Jeremy Chambers called the support overwhelming.
Now 36 and the marketing director for a pediatric neurology practice, he had moved from Perrysburg to Florida eight years ago in search of a change after a divorce. He married Mina, and life seemed perfect until the day that it was not. In February, 2013, Joshua was diagnosed with acute lymphoblastic leukemia.
The news flattened the family. For the next year, they watched the chemotherapy devastate Joshua’s immune system, leaving a boy usually overflowing with life in a veritable bubble.
Yet through it all, they felt blessed. Joshua gave his parents the strength they needed, refusing to let them worry — the nausea and headaches and poisons and steroids coursing through his body be damned.
“You see him when he’s hurting and he’s not doing good, but then he sees you worried and he tries to smile,” Mina Chambers said. “You’re trying to be strong for him, but you can’t hide some emotions. He’s the one trying to help me.”
The illness also gave the family a platform. In addition to raising money to help pay for Joshua’s care, it launched the Be Brave Foundation to provide financial aid to Orlando-area families with children battling cancer.
Among those following Joshua’s fight on Facebook was Jana Covert, a 1996 Perrysburg graduate who had known Jeremy Chambers since their elementary school days at Woodland. A first-grade teacher at Walnut Creek in Galena, Ohio, Covert shared the story with co-worker Georgette Perry and then Perry’s son.
Not surprisingly, Perry wanted in. The same player who recently brought along teammate Camren Williams — the son of former Toledo star lineman Brent Williams — into the school for a presentation on bullying and then danced with the students to Pharrell’s “Happy” soon counted the boy 1,000 miles as a friend.

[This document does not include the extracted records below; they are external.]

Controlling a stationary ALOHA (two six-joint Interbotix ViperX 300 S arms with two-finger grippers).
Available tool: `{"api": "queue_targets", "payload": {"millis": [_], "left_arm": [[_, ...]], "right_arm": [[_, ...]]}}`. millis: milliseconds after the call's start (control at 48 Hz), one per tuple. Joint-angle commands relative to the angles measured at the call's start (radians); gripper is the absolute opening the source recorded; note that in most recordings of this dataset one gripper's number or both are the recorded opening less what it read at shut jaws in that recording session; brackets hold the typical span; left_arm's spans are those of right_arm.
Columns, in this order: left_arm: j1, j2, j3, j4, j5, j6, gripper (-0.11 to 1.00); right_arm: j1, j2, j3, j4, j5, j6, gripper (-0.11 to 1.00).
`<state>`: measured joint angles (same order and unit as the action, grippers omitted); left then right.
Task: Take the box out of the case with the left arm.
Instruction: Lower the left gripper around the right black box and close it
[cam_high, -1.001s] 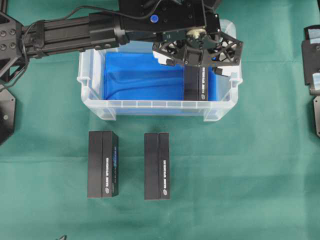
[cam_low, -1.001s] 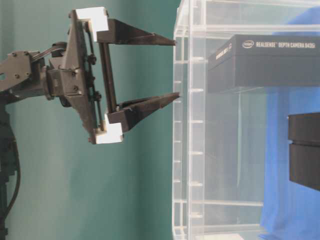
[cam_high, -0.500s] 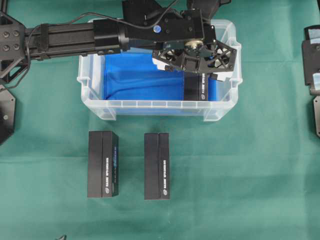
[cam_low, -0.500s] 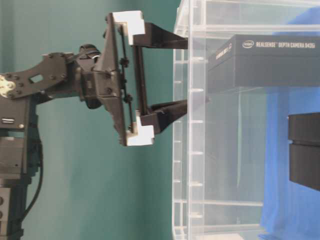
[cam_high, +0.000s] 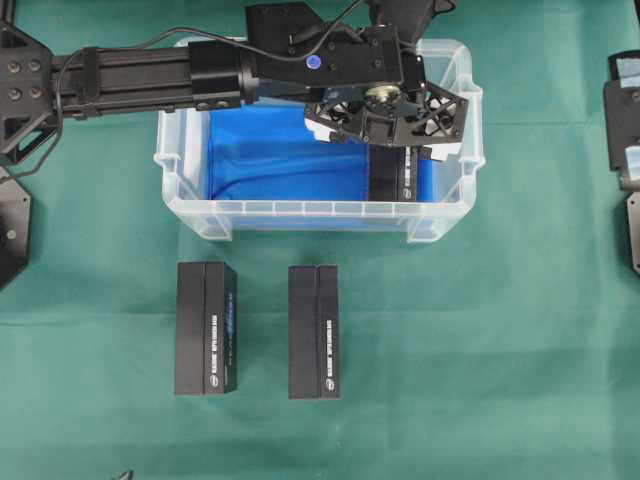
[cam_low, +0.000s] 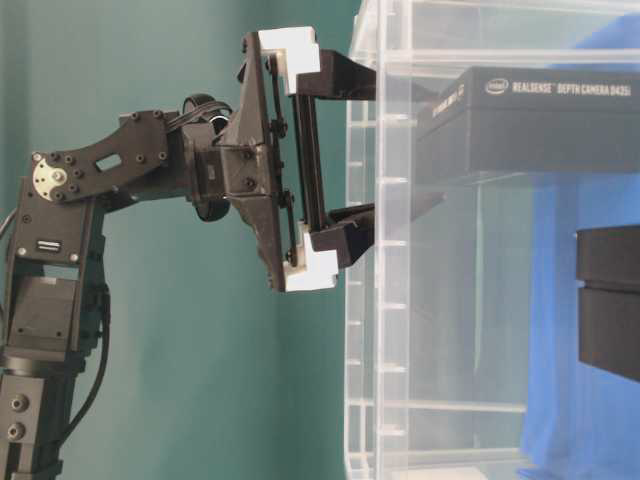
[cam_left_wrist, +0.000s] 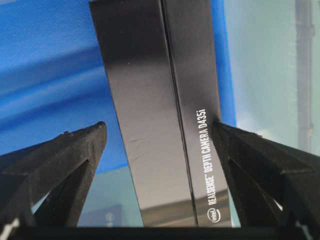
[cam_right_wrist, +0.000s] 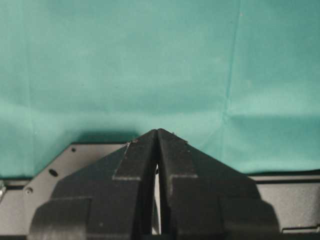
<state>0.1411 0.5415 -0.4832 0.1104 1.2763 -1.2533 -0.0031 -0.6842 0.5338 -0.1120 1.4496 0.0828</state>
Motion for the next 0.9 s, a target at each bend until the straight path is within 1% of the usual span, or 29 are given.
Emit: {"api": "queue_targets", "payload": {"millis": [0,271,876], "left_arm": [[0.005,-0.048,-0.003,0.005,-0.015,0.0,0.9],[0.008,-0.046,-0.003,0.005,-0.041,-0.002,0.9],[0.008,-0.038,-0.015,-0.005,-0.043,-0.002,0.9]], "right_arm": [[0.0,0.0,-0.009,0.002,-0.002,0.002,0.02],[0.0,0.0,-0.009,0.002,-0.002,0.002,0.02],[-0.002,0.0,-0.003,0.002,-0.006,0.0,0.02]]}}
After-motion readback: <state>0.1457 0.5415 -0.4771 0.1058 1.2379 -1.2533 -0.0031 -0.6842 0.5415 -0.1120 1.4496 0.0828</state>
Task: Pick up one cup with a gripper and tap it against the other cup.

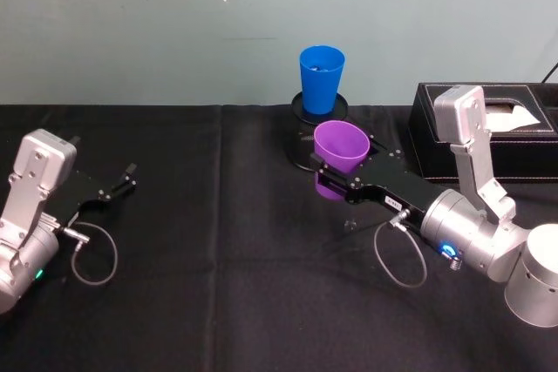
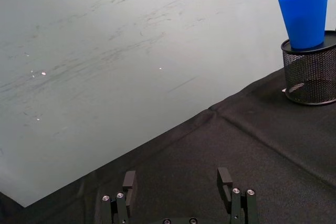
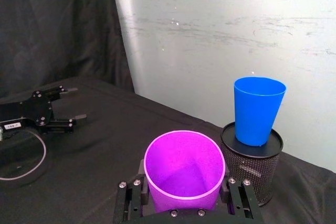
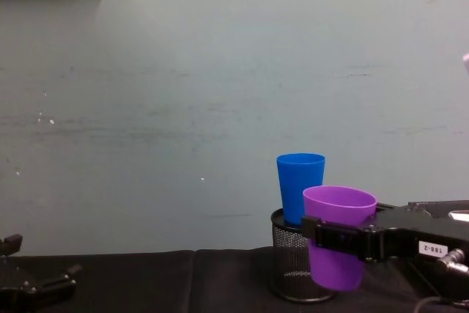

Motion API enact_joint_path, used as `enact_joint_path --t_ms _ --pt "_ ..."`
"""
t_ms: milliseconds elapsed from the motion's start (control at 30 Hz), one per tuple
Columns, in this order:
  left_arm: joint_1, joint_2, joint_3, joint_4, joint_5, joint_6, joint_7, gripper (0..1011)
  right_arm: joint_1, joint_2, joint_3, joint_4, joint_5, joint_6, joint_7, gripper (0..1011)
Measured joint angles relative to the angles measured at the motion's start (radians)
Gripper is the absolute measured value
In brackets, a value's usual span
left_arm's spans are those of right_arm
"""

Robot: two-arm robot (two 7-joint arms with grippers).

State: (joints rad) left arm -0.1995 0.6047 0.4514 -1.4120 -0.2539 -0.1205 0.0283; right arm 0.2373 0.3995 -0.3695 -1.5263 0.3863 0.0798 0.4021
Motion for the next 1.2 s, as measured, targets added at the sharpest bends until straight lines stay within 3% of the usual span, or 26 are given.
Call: enact_joint_path --t_ms 1200 --pt "0.0 0.0 0.0 0.0 0.0 0.0 0.0 1000 0.0 0.0 0.0 0.0 0.0 0.0 0.0 737"
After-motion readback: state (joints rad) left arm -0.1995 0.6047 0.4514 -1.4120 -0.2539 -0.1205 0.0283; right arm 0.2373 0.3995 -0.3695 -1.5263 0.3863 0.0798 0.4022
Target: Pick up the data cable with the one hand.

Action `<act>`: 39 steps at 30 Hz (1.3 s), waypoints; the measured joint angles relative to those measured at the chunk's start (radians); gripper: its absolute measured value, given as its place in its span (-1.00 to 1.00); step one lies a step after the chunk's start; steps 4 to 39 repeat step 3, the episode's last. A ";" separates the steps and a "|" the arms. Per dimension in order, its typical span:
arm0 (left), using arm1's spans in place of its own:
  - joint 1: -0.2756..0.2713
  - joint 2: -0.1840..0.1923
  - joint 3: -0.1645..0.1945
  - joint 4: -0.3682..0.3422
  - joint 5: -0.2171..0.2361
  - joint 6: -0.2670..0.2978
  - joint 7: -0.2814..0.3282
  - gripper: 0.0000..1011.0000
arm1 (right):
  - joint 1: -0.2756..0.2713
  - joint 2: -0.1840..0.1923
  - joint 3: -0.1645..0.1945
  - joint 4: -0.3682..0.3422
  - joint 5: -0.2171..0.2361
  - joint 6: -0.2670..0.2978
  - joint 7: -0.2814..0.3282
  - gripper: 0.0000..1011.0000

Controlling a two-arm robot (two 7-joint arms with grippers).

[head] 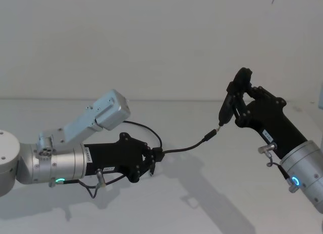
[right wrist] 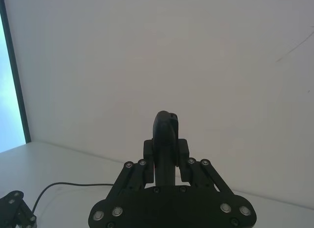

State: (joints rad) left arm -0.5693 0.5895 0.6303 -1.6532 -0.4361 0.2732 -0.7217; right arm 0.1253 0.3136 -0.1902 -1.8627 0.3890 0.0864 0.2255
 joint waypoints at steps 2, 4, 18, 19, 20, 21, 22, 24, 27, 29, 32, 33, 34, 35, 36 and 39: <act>0.000 0.000 0.000 0.000 0.000 0.000 0.000 -0.94 | 0.000 0.000 0.000 0.000 0.001 0.000 0.000 -0.45; 0.000 0.000 0.000 0.000 0.000 0.000 0.000 -0.94 | 0.000 0.000 0.000 0.000 0.001 0.000 0.000 -0.45; 0.000 0.000 0.000 0.000 0.000 0.000 0.000 -0.94 | 0.000 0.000 0.000 0.000 0.001 0.000 0.000 -0.45; 0.000 0.000 0.000 0.000 0.000 0.000 0.000 -0.94 | 0.000 0.000 0.000 0.000 0.001 0.000 0.000 -0.45; 0.000 0.000 0.000 0.000 0.000 0.000 0.000 -0.94 | 0.000 0.000 0.000 0.000 0.001 0.000 0.000 -0.45; 0.000 0.000 0.000 0.000 0.000 0.000 0.000 -0.94 | 0.000 0.000 0.000 0.000 0.001 0.000 0.000 -0.45; 0.000 0.000 0.000 0.000 0.000 0.000 0.000 -0.94 | 0.000 0.000 0.000 0.000 0.001 0.000 0.000 -0.45; 0.000 0.000 0.000 0.000 0.000 0.000 0.000 -0.94 | 0.000 0.000 0.000 0.000 0.001 0.000 0.000 -0.45; 0.000 0.000 0.000 0.000 0.000 0.000 0.000 -0.94 | 0.000 0.000 0.000 0.000 0.001 0.000 0.000 -0.45; 0.000 0.000 0.000 0.000 0.000 0.000 0.000 -0.94 | 0.000 0.000 0.000 0.000 0.001 0.000 0.000 -0.45; 0.000 0.000 0.000 0.000 0.000 0.000 0.000 -0.94 | 0.000 0.000 0.000 0.000 0.001 0.000 0.000 -0.45; 0.000 0.000 0.000 0.000 0.000 0.000 0.000 -0.94 | 0.000 0.000 0.000 0.000 0.001 0.000 0.000 -0.45; 0.000 0.000 0.000 0.000 0.000 0.000 0.000 -0.94 | 0.000 0.000 0.000 0.000 0.001 0.000 0.000 -0.45; 0.000 0.000 0.000 0.000 0.000 0.000 0.000 -0.94 | 0.000 0.000 0.000 0.000 0.001 0.000 0.000 -0.45; 0.000 0.000 0.000 0.000 0.000 0.000 0.000 -0.94 | 0.000 0.000 0.000 0.000 0.001 0.000 0.000 -0.45; 0.000 0.000 0.000 0.000 0.000 0.000 0.000 -0.94 | 0.000 0.000 0.000 0.000 0.001 0.000 0.000 -0.45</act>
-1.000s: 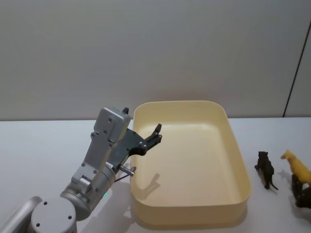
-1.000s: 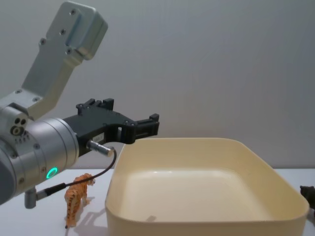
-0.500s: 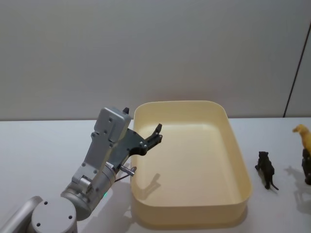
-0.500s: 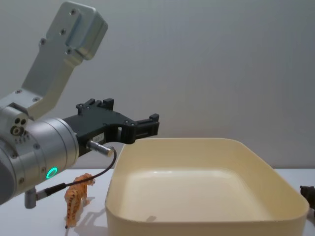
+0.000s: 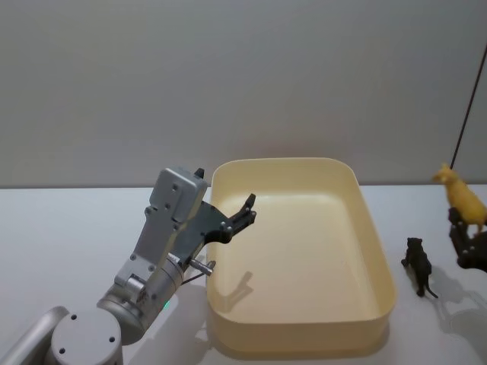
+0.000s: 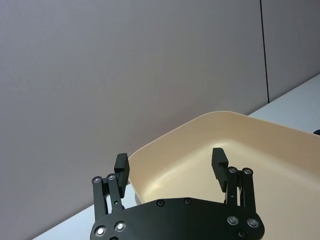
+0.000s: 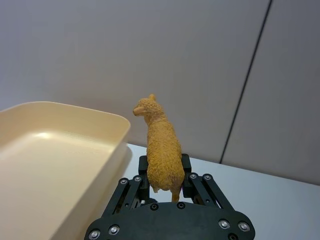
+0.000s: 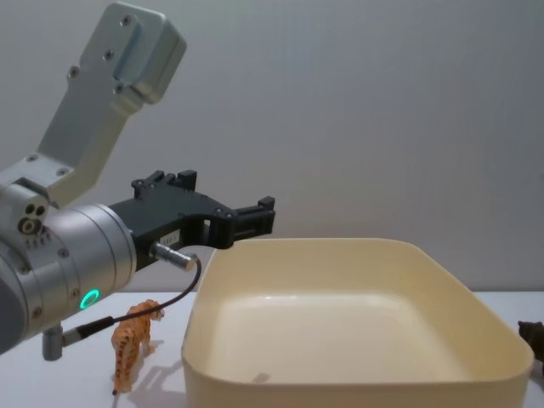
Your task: Pick up the toy alternately with two hands and place it into the central storage box.
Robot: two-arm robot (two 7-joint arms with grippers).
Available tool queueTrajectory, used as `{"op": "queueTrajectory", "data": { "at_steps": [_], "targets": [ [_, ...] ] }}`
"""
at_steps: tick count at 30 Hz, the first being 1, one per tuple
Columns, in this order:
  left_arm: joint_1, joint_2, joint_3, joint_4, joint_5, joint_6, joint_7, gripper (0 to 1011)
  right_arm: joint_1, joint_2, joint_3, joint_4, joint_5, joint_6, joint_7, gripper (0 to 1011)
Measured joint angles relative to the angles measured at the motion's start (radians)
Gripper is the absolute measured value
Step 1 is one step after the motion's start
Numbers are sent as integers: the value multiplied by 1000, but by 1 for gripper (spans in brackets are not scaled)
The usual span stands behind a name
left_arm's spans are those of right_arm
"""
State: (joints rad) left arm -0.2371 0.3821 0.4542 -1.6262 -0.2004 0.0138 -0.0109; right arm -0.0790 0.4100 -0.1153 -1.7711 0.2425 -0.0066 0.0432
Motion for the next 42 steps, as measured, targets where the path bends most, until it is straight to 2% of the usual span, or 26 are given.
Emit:
{"op": "queueTrajectory", "data": {
  "at_steps": [11, 17, 20, 23, 24, 25, 27, 31, 34, 36, 37, 42],
  "targets": [
    [0, 0, 0, 0, 0, 0, 0, 1001, 65, -43, -37, 15, 5, 55, 134, 322],
    [0, 0, 0, 0, 0, 0, 0, 1001, 137, -100, -76, 76, -11, 121, 216, 322],
    [0, 0, 0, 0, 0, 0, 0, 1001, 166, -123, -90, 105, -19, 142, 238, 322],
    [0, 0, 0, 0, 0, 0, 0, 1001, 206, -154, -109, 152, -31, 166, 265, 387],
    [0, 0, 0, 0, 0, 0, 0, 1001, 223, -168, -117, 172, -35, 175, 276, 441],
    [0, 0, 0, 0, 0, 0, 0, 1001, 223, -168, -117, 172, -35, 175, 276, 441],
    [0, 0, 0, 0, 0, 0, 0, 1001, 251, -190, -130, 205, -44, 191, 295, 533],
    [0, 0, 0, 0, 0, 0, 0, 1001, 278, -210, -141, 236, -51, 206, 313, 644],
    [0, 0, 0, 0, 0, 0, 0, 1001, 292, -221, -149, 252, -55, 214, 323, 751],
    [0, 0, 0, 0, 0, 0, 0, 1001, 296, -223, -151, 257, -56, 217, 327, 783],
    [0, 0, 0, 0, 0, 0, 0, 1001, 298, -224, -151, 258, -57, 218, 328, 836],
    [0, 0, 0, 0, 0, 0, 0, 1001, 290, -210, -140, 239, -50, 217, 320, 973]
  ]
}}
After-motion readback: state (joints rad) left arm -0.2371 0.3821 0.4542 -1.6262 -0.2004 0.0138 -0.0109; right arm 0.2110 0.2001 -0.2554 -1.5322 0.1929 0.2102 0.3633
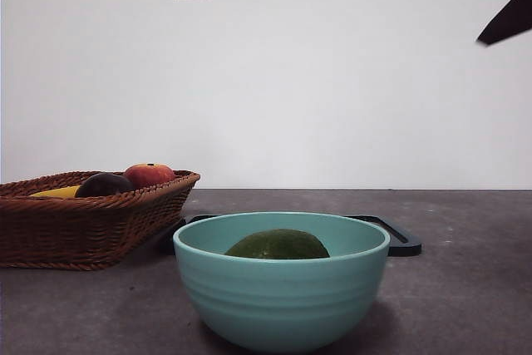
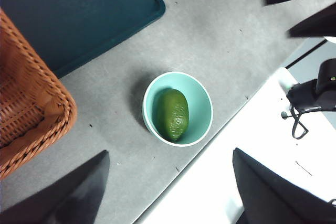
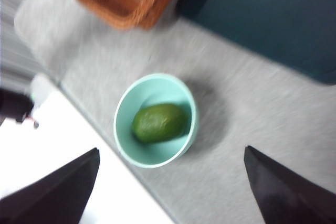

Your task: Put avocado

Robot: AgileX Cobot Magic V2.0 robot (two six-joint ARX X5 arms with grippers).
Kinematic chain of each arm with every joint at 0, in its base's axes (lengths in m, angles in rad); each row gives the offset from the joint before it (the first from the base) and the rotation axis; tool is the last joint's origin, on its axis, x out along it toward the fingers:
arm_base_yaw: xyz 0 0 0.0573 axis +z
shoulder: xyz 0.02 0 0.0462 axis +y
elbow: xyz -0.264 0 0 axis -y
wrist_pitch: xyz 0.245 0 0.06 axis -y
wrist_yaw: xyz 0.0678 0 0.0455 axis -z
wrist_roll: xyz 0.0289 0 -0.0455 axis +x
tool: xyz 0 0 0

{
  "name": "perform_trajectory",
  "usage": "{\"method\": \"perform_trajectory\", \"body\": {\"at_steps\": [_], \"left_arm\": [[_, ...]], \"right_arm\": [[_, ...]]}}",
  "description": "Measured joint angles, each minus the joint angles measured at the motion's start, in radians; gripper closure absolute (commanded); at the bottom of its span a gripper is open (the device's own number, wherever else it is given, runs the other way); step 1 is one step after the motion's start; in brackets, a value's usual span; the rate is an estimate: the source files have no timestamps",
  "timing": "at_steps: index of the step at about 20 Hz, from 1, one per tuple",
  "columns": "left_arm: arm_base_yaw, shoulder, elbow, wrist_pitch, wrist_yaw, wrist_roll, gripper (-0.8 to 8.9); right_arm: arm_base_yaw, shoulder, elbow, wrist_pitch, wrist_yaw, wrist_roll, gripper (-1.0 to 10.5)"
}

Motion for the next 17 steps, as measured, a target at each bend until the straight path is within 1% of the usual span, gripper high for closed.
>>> {"method": "perform_trajectory", "body": {"at_steps": [2,5,6,9,11,14,17], "left_arm": [[0.0,0.0,0.0,0.0,0.0,0.002,4.4],[0.0,0.0,0.0,0.0,0.0,0.003,4.4],[0.0,0.0,0.0,0.0,0.0,0.003,4.4],[0.0,0.0,0.0,0.0,0.0,0.003,4.4],[0.0,0.0,0.0,0.001,0.0,0.003,4.4],[0.0,0.0,0.0,0.001,0.0,0.003,4.4],[0.0,0.0,0.0,0.001,0.0,0.003,4.4]], "right_arm": [[0.045,0.058,0.0,0.023,0.012,0.0,5.1],[0.109,0.146,0.0,0.076,0.081,0.0,5.1],[0.124,0.171,0.0,0.093,0.087,0.0,5.1],[0.175,0.256,0.0,0.156,0.148,0.006,5.1],[0.211,0.309,0.0,0.179,0.171,0.009,5.1],[0.264,0.387,0.0,0.213,0.23,0.01,5.5],[0.303,0.457,0.0,0.232,0.267,0.012,6.0]]}}
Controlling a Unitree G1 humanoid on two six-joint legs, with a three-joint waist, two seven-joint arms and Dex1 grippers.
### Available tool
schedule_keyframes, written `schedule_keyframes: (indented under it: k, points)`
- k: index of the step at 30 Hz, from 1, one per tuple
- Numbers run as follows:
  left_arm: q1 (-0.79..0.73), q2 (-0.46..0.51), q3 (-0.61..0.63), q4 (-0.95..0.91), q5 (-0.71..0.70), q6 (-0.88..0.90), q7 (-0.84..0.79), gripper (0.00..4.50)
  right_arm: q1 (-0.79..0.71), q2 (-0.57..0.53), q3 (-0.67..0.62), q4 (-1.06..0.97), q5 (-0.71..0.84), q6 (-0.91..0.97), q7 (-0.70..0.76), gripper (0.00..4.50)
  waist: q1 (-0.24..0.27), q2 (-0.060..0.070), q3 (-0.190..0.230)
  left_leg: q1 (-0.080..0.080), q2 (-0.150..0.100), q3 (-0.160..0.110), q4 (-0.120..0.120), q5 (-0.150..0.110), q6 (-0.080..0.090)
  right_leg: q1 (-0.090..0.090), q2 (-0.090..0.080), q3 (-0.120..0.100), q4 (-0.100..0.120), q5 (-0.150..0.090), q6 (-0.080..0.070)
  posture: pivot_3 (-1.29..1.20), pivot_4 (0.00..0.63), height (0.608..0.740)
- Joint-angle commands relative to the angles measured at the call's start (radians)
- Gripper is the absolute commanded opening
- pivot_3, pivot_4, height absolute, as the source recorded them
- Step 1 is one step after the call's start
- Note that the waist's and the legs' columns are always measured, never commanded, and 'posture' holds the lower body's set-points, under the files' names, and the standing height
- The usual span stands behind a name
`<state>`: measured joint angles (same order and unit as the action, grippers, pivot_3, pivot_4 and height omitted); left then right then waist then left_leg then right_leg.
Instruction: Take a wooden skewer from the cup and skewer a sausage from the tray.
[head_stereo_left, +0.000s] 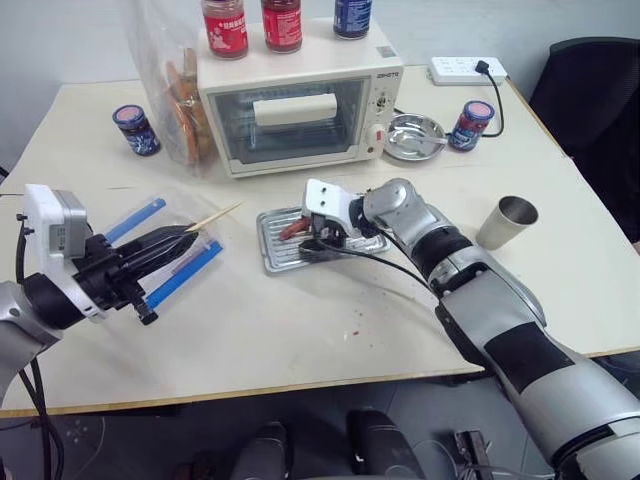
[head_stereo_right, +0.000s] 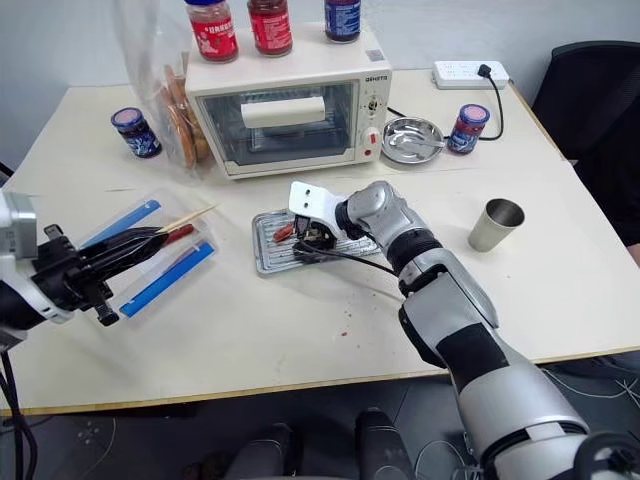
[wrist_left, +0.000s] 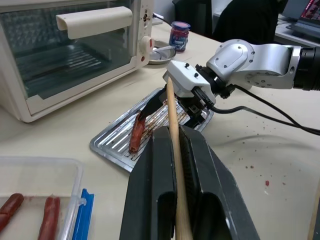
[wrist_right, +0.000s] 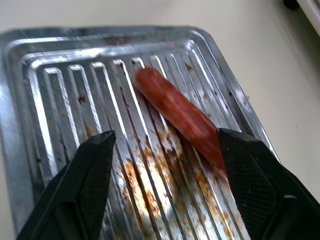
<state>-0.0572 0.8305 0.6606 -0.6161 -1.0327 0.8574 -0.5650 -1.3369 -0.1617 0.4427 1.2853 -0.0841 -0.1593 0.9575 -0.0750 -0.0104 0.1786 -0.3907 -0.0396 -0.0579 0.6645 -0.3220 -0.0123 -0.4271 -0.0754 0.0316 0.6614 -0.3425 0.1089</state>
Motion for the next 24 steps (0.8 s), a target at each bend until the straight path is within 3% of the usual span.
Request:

He kept in close touch with the family, sending a signed photo and his support while Jeremy Chambers replied with updates and home videos and a box of 50 “Be Brave” wristbands. Perry has worn his every day and shared the rest with his teammates. Covert called Perry “just a really good kid with a good heart.”
“It’s unimaginable the courage [Joshua] has shown to be able to go through what he went through,” said Perry, who grew up in Holland before moving to Galena in the fourth grade. “Even when I feel bad about myself, it really can’t be that bad, because I know Joshua doesn’t feel sorry for himself.”
Today Joshua is in remission, having declared, “I kicked cancer’s butt.” He will continue to undergo maintenance chemo for the next two years, but a shred of normalcy has returned.
This year, the Chambers family will make its first trip to Ohio Stadium to watch Joshua’s favorite player and, yes, favorite team. Meyer last week invited the family to a game as his guest.
“When he reached out, I’m thinking, ‘I can’t hate [Meyer] anymore,’ ” Mina Chambers said, laughing. “Maybe I can dislike him a little bit. I’ve been telling people I don't want to see his true colors as a nice guy.
“But as a mom, the support from Ohio State has been amazing.”